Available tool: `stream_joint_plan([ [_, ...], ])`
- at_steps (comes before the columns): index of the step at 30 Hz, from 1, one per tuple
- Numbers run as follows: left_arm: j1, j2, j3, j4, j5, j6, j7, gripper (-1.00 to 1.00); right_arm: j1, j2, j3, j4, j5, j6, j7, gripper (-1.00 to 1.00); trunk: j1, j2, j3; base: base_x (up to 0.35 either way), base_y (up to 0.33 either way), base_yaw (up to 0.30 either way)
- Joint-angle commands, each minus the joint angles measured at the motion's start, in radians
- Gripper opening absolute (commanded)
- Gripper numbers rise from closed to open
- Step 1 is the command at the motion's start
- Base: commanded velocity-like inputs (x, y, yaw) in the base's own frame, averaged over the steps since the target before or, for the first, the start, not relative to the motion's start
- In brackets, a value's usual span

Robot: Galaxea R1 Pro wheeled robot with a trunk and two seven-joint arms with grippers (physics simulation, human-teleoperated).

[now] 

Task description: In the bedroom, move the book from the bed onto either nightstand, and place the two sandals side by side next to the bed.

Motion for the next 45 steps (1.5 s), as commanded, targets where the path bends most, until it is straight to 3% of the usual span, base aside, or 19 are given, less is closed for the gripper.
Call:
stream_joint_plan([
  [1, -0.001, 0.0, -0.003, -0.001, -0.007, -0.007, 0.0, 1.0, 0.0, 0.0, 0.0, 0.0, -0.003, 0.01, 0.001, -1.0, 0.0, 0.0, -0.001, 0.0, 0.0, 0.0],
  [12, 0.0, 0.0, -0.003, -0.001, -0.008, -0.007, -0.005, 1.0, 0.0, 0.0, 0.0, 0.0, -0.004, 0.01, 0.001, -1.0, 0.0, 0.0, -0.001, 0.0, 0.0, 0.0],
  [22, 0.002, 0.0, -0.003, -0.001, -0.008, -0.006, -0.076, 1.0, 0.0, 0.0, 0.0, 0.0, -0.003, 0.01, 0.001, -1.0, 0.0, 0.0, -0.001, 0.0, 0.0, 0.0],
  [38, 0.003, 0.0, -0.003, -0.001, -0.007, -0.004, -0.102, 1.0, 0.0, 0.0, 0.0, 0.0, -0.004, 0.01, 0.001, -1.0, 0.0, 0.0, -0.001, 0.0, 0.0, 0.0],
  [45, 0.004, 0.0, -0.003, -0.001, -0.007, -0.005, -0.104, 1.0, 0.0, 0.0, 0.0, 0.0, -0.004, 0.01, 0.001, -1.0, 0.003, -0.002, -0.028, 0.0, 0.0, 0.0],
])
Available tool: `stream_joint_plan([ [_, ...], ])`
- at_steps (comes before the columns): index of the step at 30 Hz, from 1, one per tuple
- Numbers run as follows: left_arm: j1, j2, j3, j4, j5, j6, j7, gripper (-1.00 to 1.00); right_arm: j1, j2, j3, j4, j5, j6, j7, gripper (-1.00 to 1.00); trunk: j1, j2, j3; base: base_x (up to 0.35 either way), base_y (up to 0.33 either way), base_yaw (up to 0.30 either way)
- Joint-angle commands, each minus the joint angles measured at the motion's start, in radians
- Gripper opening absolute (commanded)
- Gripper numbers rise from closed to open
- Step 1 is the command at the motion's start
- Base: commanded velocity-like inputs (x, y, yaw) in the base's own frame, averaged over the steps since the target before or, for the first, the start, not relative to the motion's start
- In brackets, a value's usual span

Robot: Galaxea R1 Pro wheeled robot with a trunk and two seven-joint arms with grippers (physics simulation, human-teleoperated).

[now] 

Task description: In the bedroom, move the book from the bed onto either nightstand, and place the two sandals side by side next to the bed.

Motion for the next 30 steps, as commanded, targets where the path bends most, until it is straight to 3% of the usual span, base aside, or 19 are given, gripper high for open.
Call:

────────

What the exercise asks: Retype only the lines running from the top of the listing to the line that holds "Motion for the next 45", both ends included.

Reply to the exercise:
Available tool: `stream_joint_plan([ [_, ...], ])`
- at_steps (comes before the columns): index of the step at 30 Hz, from 1, one per tuple
- Numbers run as follows: left_arm: j1, j2, j3, j4, j5, j6, j7, gripper (-1.00 to 1.00); right_arm: j1, j2, j3, j4, j5, j6, j7, gripper (-1.00 to 1.00); trunk: j1, j2, j3; base: base_x (up to 0.35 either way), base_y (up to 0.33 either way), base_yaw (up to 0.30 either way)
- Joint-angle commands, each minus the joint angles measured at the motion's start, in radians
- Gripper opening absolute (commanded)
- Gripper numbers rise from closed to open
- Step 1 is the command at the motion's start
- Base: commanded velocity-like inputs (x, y, yaw) in the base's own frame, averaged over the steps since the target before or, for the first, the start, not relative to the motion's start
- In brackets, a value's usual span

Robot: Galaxea R1 Pro wheeled robot with a trunk and two seven-joint arms with grippers (physics simulation, human-teleoperated).

[now] 

Task description: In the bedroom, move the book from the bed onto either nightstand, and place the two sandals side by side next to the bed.

Motion for the next 45 steps (1.5 s), as commanded, targets where the path bends most, until it is straight to 3% of the usual span, base aside, or 19 are given, less is closed for the gripper.

Nothing further remains to be added to the answer.